* _How to complete this task_
From the data below, return all lines holding the string "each".

(Beginning of Information supplied)

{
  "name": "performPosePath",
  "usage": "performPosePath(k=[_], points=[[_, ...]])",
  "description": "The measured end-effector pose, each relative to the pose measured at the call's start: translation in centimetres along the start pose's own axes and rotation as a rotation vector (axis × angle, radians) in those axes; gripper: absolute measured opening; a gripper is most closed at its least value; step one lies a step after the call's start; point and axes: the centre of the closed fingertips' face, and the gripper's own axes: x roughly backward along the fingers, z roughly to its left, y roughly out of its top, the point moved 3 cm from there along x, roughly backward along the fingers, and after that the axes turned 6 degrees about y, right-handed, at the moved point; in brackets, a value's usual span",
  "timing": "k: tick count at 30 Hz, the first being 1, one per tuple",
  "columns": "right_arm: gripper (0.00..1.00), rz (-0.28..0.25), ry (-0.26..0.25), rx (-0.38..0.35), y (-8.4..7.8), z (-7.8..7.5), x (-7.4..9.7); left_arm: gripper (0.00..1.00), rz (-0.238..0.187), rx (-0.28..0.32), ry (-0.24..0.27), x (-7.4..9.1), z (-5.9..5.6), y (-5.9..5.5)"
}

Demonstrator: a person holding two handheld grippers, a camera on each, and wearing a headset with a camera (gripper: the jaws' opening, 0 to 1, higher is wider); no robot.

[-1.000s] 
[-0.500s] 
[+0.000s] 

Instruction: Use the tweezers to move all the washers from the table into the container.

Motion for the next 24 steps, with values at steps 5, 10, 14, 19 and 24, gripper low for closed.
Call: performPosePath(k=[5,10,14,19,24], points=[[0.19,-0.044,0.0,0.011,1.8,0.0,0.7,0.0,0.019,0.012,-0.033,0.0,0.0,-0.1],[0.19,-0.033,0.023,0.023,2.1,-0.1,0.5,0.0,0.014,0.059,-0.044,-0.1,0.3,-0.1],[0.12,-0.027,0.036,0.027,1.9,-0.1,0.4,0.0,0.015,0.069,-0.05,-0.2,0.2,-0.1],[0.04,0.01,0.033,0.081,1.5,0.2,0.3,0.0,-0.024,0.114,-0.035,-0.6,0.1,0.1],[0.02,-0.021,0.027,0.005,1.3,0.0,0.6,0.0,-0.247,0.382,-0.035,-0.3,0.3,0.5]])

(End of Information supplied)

* _Output of the exercise_
  "description": "The measured end-effector pose, each relative to the pose measured at the call's start: translation in centimetres along the start pose's own axes and rotation as a rotation vector (axis × angle, radians) in those axes; gripper: absolute measured opening; a gripper is most closed at its least value; step one lies a step after the call's start; point and axes: the centre of the closed fingertips' face, and the gripper's own axes: x roughly backward along the fingers, z roughly to its left, y roughly out of its top, the point moved 3 cm from there along x, roughly backward along the fingers, and after that the axes turned 6 degrees about y, right-handed, at the moved point; in brackets, a value's usual span",
Demonstrator: a person holding two handheld grippers, a camera on each, and wearing a headset with a camera (gripper: the jaws' opening, 0 to 1, higher is wider); no robot.

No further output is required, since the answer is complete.